The term fibromyxoid tumour is not a final diagnosis but a descriptive term that pathologists sometimes use when looking at tissue under the microscope. It refers to tumours made up of a mix of fibrous tissue (tough, scar-like tissue) and myxoid tissue (a gelatin-like material). These tumours can be benign (noncancerous) or malignant (cancerous). They may arise in soft tissues, such as muscle or fat, or in bone. The behaviour of the tumour—how it grows, spreads, or recurs—depends on its exact type.
Fibromyxoid tumours are a diverse group. They are divided into those that arise in soft tissues and those that arise in bone. Some are slow growing and harmless, while others are aggressive cancers that can spread.
Low grade fibromyxoid sarcoma (LGFMS): A rare cancer that grows slowly in deep soft tissue, usually in the trunk, arms, or legs. It may return after surgery and, in some cases, spread to other parts of the body.
Myxofibrosarcoma: More common in older adults, this cancer often arises in the limbs. Its behaviour can vary, but it has a high chance of coming back after treatment.
Ossifying fibromyxoid tumour: Usually appears as a painless lump under the skin or in soft tissue. Most are noncancerous, but cancerous types do occur. These tumours often have a shell of bone-like material around them.
Desmoid-type fibromatosis: A noncancerous tumour that does not spread to other organs but can grow into nearby tissues. It may have both fibrous and myxoid features.
Solitary fibrous tumour: Can be found in many parts of the body and sometimes shows myxoid areas. Most are noncancerous, but some act aggressively.

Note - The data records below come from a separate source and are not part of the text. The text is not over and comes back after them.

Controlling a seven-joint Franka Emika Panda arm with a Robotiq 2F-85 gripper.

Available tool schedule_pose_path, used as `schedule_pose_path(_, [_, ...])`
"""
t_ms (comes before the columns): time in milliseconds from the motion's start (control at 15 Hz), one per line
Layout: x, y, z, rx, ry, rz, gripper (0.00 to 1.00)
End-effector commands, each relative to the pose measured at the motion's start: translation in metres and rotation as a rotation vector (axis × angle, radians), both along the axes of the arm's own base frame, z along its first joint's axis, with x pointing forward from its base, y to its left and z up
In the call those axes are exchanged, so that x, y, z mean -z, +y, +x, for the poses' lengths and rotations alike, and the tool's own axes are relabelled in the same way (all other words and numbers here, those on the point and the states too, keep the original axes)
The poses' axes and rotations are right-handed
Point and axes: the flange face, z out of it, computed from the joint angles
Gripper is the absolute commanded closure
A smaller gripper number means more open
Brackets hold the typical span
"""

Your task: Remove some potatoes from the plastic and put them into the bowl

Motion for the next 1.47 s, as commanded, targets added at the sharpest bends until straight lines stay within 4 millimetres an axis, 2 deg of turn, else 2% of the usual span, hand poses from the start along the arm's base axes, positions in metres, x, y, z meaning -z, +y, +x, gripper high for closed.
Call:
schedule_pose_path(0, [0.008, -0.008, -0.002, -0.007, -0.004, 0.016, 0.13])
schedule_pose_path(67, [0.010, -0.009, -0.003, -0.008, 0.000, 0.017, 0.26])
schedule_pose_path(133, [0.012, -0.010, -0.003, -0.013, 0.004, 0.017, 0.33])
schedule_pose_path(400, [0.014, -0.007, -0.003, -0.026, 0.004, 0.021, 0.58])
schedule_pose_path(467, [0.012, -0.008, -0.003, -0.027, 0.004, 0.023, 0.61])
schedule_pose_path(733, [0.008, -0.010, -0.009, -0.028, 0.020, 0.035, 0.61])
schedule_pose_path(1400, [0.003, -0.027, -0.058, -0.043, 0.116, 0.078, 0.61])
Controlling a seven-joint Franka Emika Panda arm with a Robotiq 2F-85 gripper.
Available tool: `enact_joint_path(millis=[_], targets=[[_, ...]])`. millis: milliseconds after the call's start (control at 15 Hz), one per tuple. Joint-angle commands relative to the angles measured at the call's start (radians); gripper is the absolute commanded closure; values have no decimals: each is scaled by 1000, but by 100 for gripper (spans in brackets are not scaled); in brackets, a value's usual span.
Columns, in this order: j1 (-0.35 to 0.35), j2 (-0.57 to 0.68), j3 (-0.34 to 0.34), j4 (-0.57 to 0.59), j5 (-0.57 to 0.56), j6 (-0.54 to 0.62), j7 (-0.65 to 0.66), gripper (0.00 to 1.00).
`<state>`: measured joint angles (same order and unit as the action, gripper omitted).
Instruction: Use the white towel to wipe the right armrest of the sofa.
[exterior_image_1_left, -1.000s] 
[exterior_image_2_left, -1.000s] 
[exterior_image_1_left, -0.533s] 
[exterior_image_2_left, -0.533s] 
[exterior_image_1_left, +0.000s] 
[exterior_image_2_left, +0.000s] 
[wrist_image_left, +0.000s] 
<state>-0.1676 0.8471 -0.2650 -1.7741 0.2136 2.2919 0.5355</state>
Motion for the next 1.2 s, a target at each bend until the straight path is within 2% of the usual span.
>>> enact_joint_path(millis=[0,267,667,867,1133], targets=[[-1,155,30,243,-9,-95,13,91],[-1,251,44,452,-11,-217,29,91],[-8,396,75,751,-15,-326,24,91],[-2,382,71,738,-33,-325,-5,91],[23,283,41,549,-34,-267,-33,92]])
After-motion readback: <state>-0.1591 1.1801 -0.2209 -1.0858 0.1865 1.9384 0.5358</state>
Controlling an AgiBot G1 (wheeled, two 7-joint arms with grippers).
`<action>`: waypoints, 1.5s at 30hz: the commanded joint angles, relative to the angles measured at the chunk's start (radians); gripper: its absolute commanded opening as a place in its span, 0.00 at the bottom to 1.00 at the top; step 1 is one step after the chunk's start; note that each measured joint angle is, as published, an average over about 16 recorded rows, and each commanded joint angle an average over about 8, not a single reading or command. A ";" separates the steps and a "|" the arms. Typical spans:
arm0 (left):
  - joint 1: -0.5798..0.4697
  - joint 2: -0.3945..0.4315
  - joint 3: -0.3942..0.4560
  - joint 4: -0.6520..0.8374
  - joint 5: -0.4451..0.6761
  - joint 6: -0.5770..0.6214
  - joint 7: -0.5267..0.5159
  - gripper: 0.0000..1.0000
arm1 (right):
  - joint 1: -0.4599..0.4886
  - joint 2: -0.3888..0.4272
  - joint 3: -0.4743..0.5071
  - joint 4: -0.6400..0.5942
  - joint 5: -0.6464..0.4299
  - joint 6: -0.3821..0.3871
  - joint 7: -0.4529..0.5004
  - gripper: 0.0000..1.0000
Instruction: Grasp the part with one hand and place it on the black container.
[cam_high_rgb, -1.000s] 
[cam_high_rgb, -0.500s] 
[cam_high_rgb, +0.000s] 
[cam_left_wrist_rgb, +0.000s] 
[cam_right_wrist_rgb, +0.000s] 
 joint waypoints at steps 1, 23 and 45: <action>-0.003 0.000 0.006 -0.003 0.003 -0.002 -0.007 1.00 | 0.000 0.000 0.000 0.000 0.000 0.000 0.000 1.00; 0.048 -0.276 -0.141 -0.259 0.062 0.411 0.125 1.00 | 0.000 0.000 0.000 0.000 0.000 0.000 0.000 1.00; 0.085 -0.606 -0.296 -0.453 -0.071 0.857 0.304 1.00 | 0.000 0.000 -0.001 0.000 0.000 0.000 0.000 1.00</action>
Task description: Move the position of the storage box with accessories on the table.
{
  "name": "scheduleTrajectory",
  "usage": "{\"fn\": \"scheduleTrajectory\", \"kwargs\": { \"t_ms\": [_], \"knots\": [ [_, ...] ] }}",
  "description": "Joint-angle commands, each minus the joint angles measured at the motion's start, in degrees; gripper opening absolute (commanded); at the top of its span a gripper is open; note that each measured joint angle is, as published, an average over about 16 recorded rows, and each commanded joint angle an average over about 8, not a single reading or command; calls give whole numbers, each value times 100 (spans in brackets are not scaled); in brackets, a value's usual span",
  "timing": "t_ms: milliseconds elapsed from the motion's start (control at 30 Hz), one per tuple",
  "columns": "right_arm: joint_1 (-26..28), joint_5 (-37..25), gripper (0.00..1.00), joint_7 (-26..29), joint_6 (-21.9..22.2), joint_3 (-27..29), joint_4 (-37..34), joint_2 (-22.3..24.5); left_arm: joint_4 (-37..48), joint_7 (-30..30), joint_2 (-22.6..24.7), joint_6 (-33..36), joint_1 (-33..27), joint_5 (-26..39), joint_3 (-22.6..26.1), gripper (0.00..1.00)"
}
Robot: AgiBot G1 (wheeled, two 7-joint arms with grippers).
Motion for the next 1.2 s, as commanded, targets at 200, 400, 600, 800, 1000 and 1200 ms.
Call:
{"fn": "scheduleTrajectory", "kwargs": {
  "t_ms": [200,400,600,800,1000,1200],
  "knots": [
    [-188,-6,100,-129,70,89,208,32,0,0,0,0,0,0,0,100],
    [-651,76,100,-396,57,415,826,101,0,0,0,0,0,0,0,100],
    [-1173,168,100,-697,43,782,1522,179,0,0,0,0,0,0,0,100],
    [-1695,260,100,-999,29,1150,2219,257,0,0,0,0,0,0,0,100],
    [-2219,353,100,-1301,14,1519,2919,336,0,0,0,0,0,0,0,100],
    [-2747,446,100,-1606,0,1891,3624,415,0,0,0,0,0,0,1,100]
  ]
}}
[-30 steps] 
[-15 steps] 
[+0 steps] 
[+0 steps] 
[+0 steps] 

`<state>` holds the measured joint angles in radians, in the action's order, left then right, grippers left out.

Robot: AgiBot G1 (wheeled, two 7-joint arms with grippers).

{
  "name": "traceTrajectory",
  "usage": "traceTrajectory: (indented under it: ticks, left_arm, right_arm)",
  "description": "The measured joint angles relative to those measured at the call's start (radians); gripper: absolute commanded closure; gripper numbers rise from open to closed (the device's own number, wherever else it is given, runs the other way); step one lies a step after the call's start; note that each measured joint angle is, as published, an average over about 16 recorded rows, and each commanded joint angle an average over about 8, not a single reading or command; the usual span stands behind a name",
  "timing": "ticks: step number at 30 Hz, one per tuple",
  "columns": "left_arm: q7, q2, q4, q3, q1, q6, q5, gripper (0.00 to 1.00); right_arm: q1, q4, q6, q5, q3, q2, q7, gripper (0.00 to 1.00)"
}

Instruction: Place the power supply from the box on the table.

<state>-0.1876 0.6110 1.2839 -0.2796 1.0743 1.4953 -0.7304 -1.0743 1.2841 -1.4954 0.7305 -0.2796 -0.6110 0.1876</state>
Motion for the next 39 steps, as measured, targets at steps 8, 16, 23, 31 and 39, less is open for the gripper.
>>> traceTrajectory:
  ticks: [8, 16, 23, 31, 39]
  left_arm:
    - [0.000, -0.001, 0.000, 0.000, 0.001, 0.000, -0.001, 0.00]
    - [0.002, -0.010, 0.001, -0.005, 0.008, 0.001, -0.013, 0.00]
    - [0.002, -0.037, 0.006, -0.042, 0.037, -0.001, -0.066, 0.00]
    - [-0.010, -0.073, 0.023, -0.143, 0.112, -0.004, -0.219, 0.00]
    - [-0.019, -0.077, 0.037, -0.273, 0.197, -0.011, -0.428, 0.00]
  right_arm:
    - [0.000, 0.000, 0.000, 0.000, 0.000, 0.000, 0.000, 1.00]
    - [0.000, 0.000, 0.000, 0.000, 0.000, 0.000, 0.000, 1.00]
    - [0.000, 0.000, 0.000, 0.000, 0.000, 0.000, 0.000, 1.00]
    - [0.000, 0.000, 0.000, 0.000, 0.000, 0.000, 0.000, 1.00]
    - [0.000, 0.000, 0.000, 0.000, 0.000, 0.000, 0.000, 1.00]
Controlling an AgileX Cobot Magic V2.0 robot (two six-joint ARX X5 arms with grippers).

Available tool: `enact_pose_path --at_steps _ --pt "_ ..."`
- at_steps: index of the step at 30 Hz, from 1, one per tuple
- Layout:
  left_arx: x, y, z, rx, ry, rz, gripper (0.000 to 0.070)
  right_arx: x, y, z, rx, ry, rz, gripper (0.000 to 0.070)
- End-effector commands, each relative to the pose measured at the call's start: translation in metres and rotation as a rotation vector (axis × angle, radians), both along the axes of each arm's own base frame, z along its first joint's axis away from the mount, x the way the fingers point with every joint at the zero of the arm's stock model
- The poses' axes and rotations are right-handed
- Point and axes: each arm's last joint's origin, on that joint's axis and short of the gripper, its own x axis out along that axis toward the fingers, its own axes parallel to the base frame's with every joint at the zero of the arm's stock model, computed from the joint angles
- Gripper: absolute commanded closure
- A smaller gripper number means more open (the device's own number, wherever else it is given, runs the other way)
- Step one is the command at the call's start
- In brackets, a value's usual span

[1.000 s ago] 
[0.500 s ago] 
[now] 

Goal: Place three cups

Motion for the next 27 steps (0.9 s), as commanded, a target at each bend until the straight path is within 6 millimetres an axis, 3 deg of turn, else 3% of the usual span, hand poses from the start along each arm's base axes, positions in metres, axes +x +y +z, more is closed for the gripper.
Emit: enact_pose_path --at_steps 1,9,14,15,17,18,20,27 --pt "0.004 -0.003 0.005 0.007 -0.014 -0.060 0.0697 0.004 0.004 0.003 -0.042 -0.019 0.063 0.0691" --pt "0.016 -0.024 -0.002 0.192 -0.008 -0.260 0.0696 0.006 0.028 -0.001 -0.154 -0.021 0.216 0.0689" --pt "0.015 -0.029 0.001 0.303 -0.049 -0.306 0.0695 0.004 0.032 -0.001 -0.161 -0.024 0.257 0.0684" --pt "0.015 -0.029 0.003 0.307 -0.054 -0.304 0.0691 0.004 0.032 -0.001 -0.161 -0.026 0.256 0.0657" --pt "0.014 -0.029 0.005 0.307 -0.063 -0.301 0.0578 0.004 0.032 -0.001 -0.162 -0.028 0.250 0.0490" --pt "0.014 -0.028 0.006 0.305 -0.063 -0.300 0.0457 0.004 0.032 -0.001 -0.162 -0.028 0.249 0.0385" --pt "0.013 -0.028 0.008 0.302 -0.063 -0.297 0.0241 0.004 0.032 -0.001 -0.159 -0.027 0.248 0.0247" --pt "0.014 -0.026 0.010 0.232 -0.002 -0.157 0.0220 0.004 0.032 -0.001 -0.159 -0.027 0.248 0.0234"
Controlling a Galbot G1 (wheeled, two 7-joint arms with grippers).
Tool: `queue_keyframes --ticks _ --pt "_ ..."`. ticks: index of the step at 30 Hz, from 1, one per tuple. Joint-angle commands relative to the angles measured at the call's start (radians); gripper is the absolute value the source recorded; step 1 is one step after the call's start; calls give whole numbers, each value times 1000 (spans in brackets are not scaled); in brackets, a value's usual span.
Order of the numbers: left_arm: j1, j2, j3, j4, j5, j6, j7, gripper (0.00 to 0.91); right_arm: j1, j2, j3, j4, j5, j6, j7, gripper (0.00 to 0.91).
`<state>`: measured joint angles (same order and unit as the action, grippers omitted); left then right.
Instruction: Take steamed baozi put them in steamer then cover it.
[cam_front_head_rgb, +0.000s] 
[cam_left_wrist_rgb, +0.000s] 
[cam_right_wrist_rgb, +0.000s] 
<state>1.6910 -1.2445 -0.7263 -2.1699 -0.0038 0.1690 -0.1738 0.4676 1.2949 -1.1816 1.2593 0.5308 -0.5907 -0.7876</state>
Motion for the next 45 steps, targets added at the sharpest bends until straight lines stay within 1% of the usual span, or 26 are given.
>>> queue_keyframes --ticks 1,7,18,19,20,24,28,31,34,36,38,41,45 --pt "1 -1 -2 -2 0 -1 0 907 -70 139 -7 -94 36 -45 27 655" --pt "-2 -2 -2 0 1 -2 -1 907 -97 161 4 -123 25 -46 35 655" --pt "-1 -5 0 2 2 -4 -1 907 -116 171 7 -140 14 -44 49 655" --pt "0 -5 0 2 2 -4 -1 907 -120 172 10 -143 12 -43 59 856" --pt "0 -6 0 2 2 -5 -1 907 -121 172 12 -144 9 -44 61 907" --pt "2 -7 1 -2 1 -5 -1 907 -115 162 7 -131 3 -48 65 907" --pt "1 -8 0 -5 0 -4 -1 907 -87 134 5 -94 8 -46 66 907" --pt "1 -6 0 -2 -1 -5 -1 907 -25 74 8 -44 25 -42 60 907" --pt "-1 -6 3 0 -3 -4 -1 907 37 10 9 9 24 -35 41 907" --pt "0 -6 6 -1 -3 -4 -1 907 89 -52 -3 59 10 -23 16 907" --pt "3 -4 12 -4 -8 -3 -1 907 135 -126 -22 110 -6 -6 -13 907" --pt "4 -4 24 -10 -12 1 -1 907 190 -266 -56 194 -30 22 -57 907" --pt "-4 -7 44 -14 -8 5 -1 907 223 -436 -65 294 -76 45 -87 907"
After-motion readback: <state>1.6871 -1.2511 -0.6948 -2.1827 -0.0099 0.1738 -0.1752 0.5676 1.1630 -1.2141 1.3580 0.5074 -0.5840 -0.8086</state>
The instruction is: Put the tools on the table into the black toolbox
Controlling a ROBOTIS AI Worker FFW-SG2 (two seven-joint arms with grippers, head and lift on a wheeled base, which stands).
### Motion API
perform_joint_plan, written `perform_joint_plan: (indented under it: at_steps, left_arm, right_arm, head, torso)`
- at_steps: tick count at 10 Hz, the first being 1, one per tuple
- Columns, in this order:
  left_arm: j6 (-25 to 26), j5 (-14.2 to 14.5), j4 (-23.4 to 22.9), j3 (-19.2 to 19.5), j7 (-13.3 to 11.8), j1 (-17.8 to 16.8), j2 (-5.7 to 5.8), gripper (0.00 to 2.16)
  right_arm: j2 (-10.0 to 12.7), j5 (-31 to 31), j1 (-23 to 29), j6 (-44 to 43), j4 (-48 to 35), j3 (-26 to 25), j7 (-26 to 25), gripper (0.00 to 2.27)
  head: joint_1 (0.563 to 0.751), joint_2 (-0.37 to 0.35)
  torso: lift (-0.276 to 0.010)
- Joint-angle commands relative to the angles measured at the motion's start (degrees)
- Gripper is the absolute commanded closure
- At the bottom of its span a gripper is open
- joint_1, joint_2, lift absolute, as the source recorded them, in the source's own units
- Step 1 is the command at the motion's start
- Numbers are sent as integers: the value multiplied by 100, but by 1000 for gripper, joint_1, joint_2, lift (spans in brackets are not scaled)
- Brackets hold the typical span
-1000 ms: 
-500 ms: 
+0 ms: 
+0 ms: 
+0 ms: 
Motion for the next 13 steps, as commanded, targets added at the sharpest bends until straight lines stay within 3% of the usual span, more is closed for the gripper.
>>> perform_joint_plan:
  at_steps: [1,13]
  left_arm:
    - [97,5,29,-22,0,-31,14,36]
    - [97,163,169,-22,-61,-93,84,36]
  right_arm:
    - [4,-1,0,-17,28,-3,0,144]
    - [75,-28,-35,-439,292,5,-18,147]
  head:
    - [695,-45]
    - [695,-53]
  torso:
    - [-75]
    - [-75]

Intramuscular myxoma: A benign tumour made entirely of myxoid tissue. It usually grows slowly within muscle.
Spindle cell lipoma: A benign fatty tumour usually seen in the neck, shoulders, or back. Some areas of the tumour may look myxoid under the microscope.
Fibromyxoma: A benign tumour most often found in the jawbones (mandible or maxilla) but can also appear in other bones. It grows slowly and rarely causes serious problems.
Because “fibromyxoid tumour” is a descriptive, preliminary term, further tests are almost always required to make a final diagnosis.
Imaging tests: MRI or CT scans help show whether the tumour comes from soft tissue or bone and how it relates to nearby structures.
Biopsy and microscopic examination: A pathologist examines a small piece of the tumour under the microscope, looking for features that suggest whether it is benign or malignant.
Immunohistochemistry (IHC): Special stains are used to detect proteins in tumour cells. For example, LGFMS usually shows positivity for a protein called MUC4.
Genetic tests: Tests such as next-generation sequencing (NGS) can identify specific genetic changes. LGFMS often shows a fusion gene created by a translocation between chromosomes 7 and 16.
Fluorescence in situ hybridization (FISH): This test can detect translocations and other genetic abnormalities that are linked to certain fibromyxoid tumours.
The exact type of fibromyxoid tumour determines how it is treated and what the outlook will be.
Benign tumours may only need surgery and rarely come back once removed.
Malignant tumours may require surgery, radiation, or chemotherapy, and some may spread to other parts of the body.
Because fibromyxoid tumours can look similar under the microscope, additional testing is often needed to make sure the right diagnosis is made.
What type of fibromyxoid tumour do I have?
Is it benign or malignant?
Do I need further tests such as IHC or genetic testing?
What are the treatment options for my type of tumour?
What is the chance that this tumour will come back or spread?